HiFi-BRep: High-Fidelity Latent Representation for Robust B-Rep Generation¶

Conference: CVPR 2026
Paper: CVF Open Access
Code: https://github.com/1nnoh/HiFi-BRep
Area: 3D Vision / CAD Generation
Keywords: B-Rep Generation, Boundary Representation, Topology-Aware Encoding, One-Stage Decoding, Differentiable Validity Constraints

TL;DR¶

HiFi-BRep constructs a high-fidelity latent space using a "topology-aware encoder free of padding noise + a one-stage decoder jointly decoding geometry and topology", converting the manifold constraint of "each edge belongs to exactly two faces" into a differentiable training objective. Consequently, it achieves higher structural validity, a smaller gap between "compilable but invalid" outputs, and a 2–7× speedup in inference for CAD Boundary Representation (B-Rep) generation.

Background & Motivation¶

Background: B-Rep (Boundary Representation) is the standard format for CAD, precisely encoding 3D shapes using parametric surfaces, curves, vertices, and topological connections between them, serving as the foundation of industrial design and manufacturing. Recently, deep generative models have succeeded on meshes and point clouds, naturally prompting the question: can high-quality and structurally valid B-Reps be directly generated?
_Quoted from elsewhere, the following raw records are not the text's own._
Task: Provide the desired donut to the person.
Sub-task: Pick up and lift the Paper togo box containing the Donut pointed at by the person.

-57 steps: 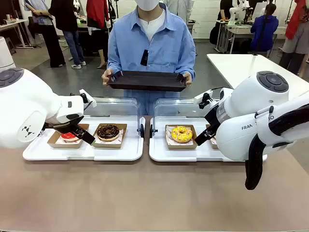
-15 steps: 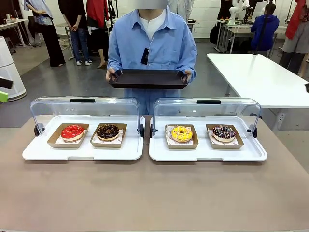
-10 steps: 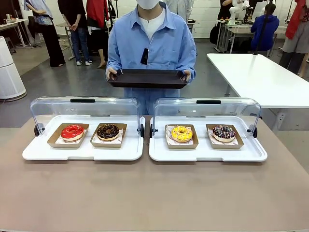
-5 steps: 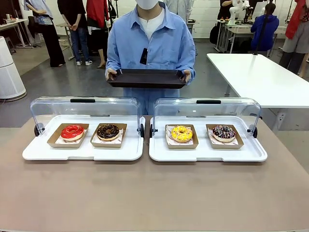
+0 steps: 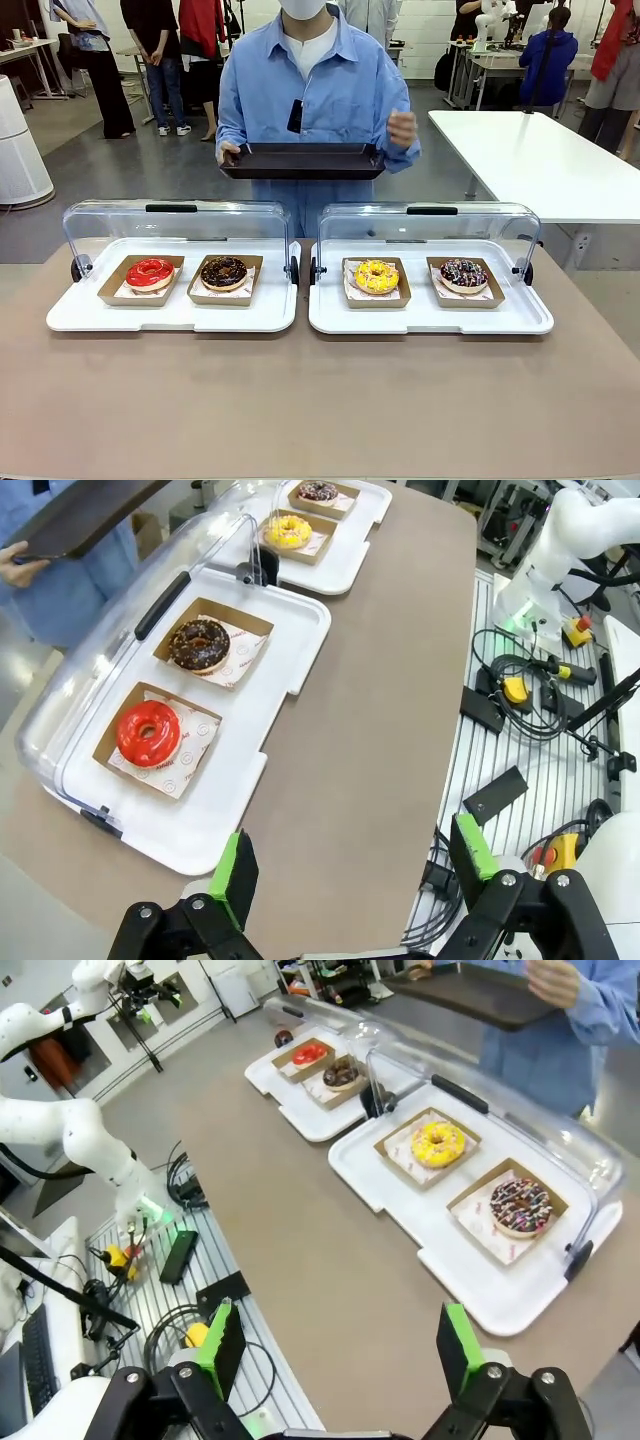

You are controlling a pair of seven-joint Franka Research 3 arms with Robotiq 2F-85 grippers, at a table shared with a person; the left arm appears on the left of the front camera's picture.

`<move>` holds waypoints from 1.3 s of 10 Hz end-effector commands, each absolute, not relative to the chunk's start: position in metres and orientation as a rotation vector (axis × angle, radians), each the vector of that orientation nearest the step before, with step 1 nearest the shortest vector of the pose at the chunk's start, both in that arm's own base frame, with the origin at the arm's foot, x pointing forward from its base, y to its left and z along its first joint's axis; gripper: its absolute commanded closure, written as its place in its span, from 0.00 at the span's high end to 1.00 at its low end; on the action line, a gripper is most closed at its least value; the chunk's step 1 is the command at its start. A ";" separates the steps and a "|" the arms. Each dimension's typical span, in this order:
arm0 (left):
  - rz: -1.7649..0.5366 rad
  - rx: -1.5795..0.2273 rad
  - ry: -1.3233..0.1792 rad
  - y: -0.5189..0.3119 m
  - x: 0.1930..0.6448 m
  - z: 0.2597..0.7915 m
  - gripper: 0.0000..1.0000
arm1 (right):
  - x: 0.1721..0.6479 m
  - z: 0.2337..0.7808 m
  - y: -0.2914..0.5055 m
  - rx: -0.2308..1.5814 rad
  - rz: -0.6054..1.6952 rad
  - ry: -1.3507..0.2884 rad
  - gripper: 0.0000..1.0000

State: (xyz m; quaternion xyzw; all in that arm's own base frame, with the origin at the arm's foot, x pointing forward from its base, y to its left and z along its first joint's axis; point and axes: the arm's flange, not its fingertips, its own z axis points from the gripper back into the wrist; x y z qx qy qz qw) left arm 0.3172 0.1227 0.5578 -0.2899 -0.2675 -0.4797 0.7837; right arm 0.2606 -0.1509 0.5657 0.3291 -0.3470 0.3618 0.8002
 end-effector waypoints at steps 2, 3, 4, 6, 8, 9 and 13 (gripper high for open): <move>-1.035 -0.626 -0.577 0.123 0.317 0.558 1.00 | 0.267 0.562 -0.150 0.693 0.782 -0.749 1.00; -1.035 -0.626 -0.577 0.123 0.317 0.558 1.00 | 0.261 0.566 -0.150 0.699 0.775 -0.741 1.00; -1.035 -0.626 -0.577 0.123 0.317 0.558 1.00 | 0.261 0.566 -0.150 0.699 0.775 -0.741 1.00; -1.035 -0.626 -0.577 0.123 0.317 0.558 1.00 | 0.261 0.566 -0.150 0.699 0.775 -0.741 1.00; -1.035 -0.626 -0.577 0.123 0.317 0.558 1.00 | 0.261 0.566 -0.150 0.699 0.775 -0.741 1.00; -1.035 -0.626 -0.577 0.123 0.317 0.558 1.00 | 0.261 0.566 -0.150 0.699 0.775 -0.741 1.00; -1.035 -0.626 -0.577 0.123 0.317 0.558 1.00 | 0.261 0.566 -0.150 0.699 0.775 -0.741 1.00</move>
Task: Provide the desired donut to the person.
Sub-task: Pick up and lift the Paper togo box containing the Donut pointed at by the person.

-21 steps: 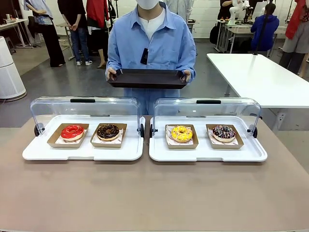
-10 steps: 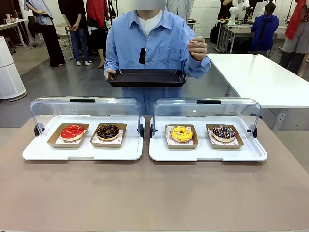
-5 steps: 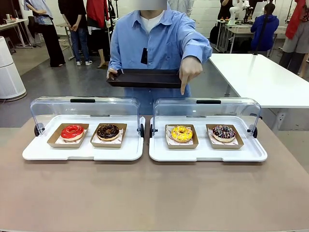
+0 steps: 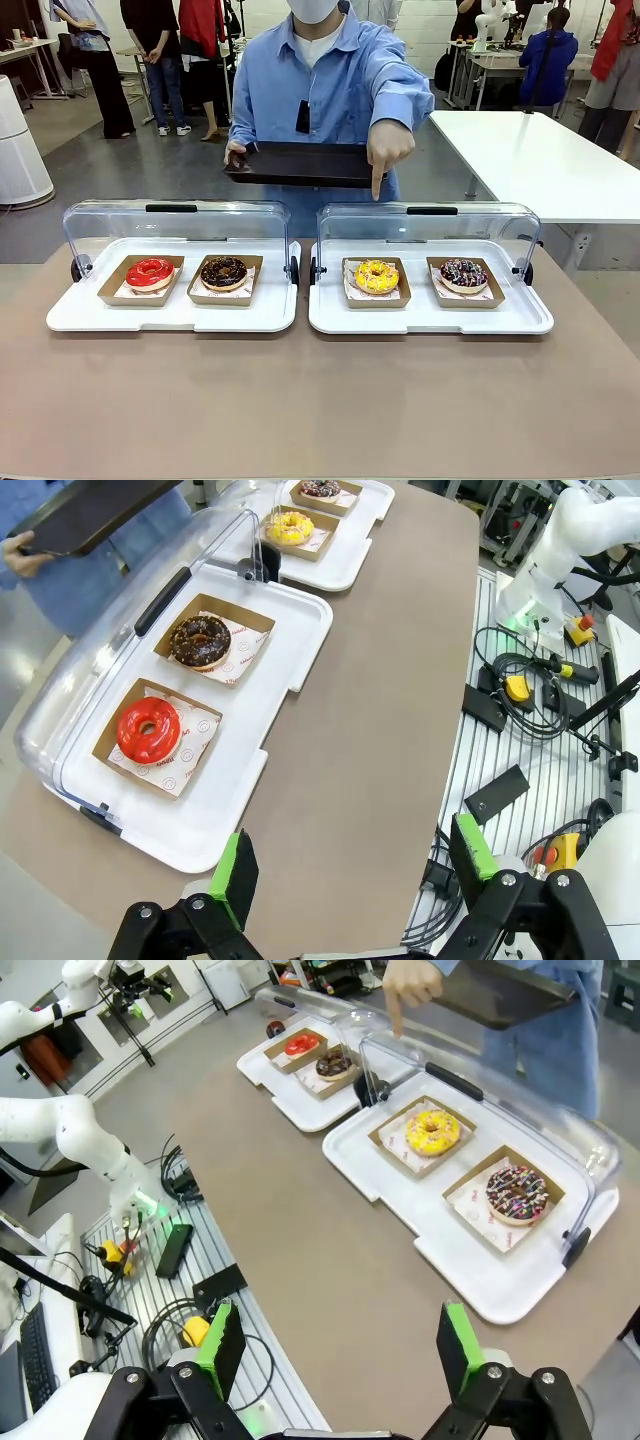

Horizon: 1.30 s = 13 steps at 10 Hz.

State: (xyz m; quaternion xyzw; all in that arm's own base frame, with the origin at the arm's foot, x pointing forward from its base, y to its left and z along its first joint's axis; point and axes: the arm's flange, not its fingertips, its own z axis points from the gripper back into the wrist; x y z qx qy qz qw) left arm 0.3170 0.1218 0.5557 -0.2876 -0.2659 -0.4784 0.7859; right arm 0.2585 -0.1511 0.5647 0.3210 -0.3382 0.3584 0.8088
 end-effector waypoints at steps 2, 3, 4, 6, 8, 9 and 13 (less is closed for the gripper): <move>-1.035 -0.626 -0.577 0.123 0.317 0.558 1.00 | 0.261 0.566 -0.150 0.699 0.775 -0.741 1.00; -1.035 -0.626 -0.577 0.123 0.317 0.558 1.00 | 0.261 0.566 -0.150 0.699 0.775 -0.741 1.00; -1.035 -0.626 -0.577 0.123 0.317 0.558 1.00 | 0.261 0.566 -0.150 0.699 0.775 -0.741 1.00; -1.035 -0.626 -0.577 0.123 0.317 0.558 1.00 | 0.261 0.566 -0.150 0.699 0.775 -0.741 1.00; -1.035 -0.626 -0.577 0.123 0.317 0.558 1.00 | 0.261 0.566 -0.150 0.699 0.775 -0.741 1.00; -1.035 -0.626 -0.577 0.123 0.317 0.558 1.00 | 0.261 0.566 -0.150 0.699 0.775 -0.741 1.00; -1.032 -0.620 -0.573 0.122 0.317 0.556 1.00 | 0.261 0.566 -0.150 0.699 0.775 -0.741 1.00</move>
Limitations of Prior Work: B-Rep is an object featuring a mixture of continuous geometry and discrete topology, governed by strict validity rules where even a minor error can cascade and invalidate the entire model. The authors categorize the "brittleness" of existing methods into two types: First, representation brittleness—early approaches utilize padding to handle variable-length primitives, which introduces statistical noise and destabilizes training, while some methods introduce topological priors but perform multi-hop neighbor propagation, undesirably polluting features with irrelevant information. Second, generation brittleness—mainstream pipelines decouple geometry and topology into multi-stage cascaded generation where information flows unidirectionally, rendering early decisions irreversible; moreover, many methods fail to treat topological validity as an explicit training target, pushing it instead to non-differentiable post-processing to force compliance, leading to training-inference inconsistency.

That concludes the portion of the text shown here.